In the example we create an ASR system where the language model is based on the Europarl and Parole corpora. To train the acoustic model, the VoxForge and TU-Darmstadt corpuora are used.

The command ./speech_sentences.py TEXTCORPUS writes the extracted sentences by convention to data/dst/text-corpora/TEXTCORPUS.txt.

The command speech_build_lm.py TEXTCORPUS [TEXTCORPUS ...] LMNAME expects as arguments a list of text corpora and a name for the resulting language model (LMNAME). The files of the language model are written to the directory data/dst/lm/LMNAME/.

The command speech_kaldi_export.py expects one or more --audio-corpus, exactly one --language-model, and exactly one --model-name MODELNAME. The script creates a directory data/dst/asr-models/kaldi/MODELNAME and places all files required by Kaldi in it.

@gooofy What do you think about my suggested changes?

UPDATES 2018-04-03

svenha commented 6 years ago

Excellent suggestions. It will also simplify adding local resources.

One detail question: You mentioned a "corrected version of the TU-Darmstadt corpus (gspv2)". What kind of corrections are included? When are these applied?

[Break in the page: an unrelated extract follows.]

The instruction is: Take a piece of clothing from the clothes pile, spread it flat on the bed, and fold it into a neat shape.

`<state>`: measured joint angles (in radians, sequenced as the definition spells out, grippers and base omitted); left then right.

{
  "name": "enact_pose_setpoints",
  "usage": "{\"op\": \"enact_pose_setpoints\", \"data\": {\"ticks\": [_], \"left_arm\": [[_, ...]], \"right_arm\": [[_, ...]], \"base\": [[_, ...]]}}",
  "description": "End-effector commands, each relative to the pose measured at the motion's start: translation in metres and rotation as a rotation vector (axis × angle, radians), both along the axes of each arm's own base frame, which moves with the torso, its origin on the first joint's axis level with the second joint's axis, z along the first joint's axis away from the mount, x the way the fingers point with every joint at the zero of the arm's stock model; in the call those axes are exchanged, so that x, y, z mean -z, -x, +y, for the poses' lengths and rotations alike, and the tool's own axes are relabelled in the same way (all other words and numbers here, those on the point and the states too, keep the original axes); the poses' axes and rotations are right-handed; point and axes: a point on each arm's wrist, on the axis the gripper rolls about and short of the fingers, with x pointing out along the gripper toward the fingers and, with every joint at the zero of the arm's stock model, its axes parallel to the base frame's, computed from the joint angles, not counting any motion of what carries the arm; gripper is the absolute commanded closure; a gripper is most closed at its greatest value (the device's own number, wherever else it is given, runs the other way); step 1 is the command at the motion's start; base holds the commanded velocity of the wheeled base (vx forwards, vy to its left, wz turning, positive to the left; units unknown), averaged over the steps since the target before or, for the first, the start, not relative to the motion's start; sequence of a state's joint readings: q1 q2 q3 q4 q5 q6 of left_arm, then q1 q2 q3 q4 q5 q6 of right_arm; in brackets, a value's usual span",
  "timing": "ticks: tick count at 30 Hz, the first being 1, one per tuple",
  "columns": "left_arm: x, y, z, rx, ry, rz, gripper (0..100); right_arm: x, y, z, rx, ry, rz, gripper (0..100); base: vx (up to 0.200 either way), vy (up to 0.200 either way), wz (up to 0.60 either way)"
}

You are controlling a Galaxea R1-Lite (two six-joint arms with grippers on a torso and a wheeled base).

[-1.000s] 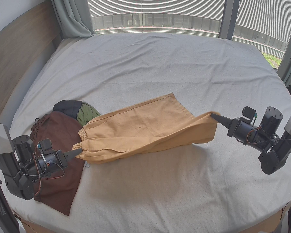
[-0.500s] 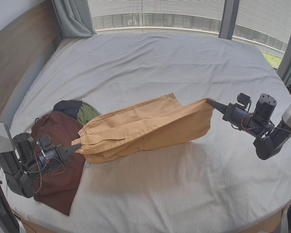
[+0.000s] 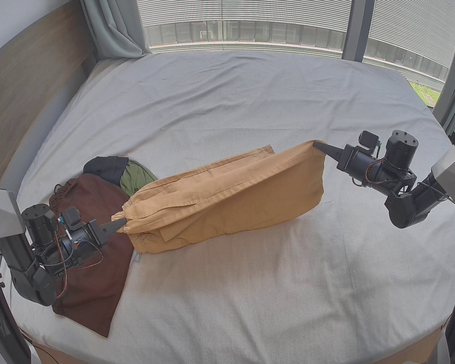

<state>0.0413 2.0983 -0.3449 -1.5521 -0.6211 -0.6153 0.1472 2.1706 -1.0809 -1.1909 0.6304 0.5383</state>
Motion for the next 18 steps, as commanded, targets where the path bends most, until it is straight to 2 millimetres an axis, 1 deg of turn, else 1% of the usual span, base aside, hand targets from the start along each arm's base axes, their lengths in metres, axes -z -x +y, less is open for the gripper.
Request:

mpuels commented 6 years ago

By "corrected version" I mean that not all audio segments contained in the original corpus are put into Kaldi's wav.scp for training or testing:

https://github.com/gooofy/speech/blob/8060352ecd6e02a499a8da033a5513ed922c5f86/speech_transcripts.py#L143

According to Transcript.split() only segments in data/src/speech/de/transcripts_*.csv with quality >= 2 are considered. I reckon the repo owner filters out segments where prompt and actual recorded utterance don't match.

gooofy commented 6 years ago

@mpuels excellent ideas and a very nice write-up! couple of remarks from my side:

mpuels commented 6 years ago
  1. Pronunciation dictionary as command line arg. Good point, I had overlooked it. I suggest that for the time being we add a mandatory argument --dictionary for speech_kaldi_export.py. Later we can think about how to deal with multiple languages and dictionaries.

  2. Augmented corpora. As you mentioned in point 3, the scope of my proposal is already big enough, so I'd say let's postpone the scripted augmentation of corpora.

  3. Create subtasks. Outline directory structures. Good point on planning the directory structures. Here is the current and proposed structure for src/ and dst/ respectively. Have I missed any important files?

Current structure of src/:

src/
└── speech
    ├── de
    │   ├── dict.ipa
    │   ├── spk2gender
    │   ├── spk_test.txt
    │   ├── tokenizer_errors.txt
    │   ├── transcripts_00.csv
    │   ├── transcripts_01.csv
    │   └── transcripts_02.csv
    ├── en
    │   ├── dict.ipa
    │   ├── spk2gender
    │   ├── transcripts_00.csv
    │   ├── transcripts_01.csv
    │   ├── transcripts_02.csv
    │   └── transcripts_03.csv
    ├── kaldi-cmd.sh
...

Proposed structure of src/:

src/
  dicts/
    dict-de.ipa
    dict-en.ipa
  speech/
    voxforge-de/
      spk2gender
      spk_test.txt
      transcripts_00.csv
      transcripts_01.csv
    gspv2/
      spk2gender
      spk_test.txt
      transcripts_00.csv
  kaldi-cmd.sh
  ...

Current structure of dst/:

dst/
  speech/
    de/
      kaldi/
        ...
      srilm/
        lm.arpa
        lm_full.arpa
        train_all.txt
      punkt.pickle
      sentences.txt
    en/
      ...

Proposed structure of dst/:

dst/
  lm/
    lm-europarl-de/
      lm.arpa
      lm_full.arpa
      train_all.txt
    lm-europarl-de-parole/
      lm.arpa
      lm_full.arpa
      train_all.txt
  asr-models/
    kaldi/
      experiment1/
        ...
      experiment2/
        ...
  text-corpora/
    europarl-de.txt
    parole.txt
  tokenizers/
    punkt.pickle
  1. TODO list. Small iterations. I've grepped through all Python scripts for --lang and came up with the following list of affected scripts. The scripts affected by my proposal (in section "Proposed workflow" above) are marked with an asterisk (*). Note that also the scripts speech_sentences_{de,en}.py are affected.
abook-transcribe.py
apply_review.py
auto_review.py
speech_audio_scan.py
* speech_build_lm.py
speech_deepspeech_export.py
speech_editor.py
speech_gender.py
* speech_kaldi_export.py
speech_lex_export_espeak.py
speech_lex_missing.py
speech_sequitur_export.py
speech_sphinx_export.py
speech_stats.py

You're right, a lot of scripts use the --lang argument. If we look at our 2 main uses of this repo for the near future, I come up with the following list of high priority scripts (please add more for the first use, as I'm not sure which scripts are relevant there):

a) grow audio corpus by transcribing Podcasts with existing transcriptions

b) train models based on German audio corpora (VoxForge, TU-Darmstadt, Forschergeist)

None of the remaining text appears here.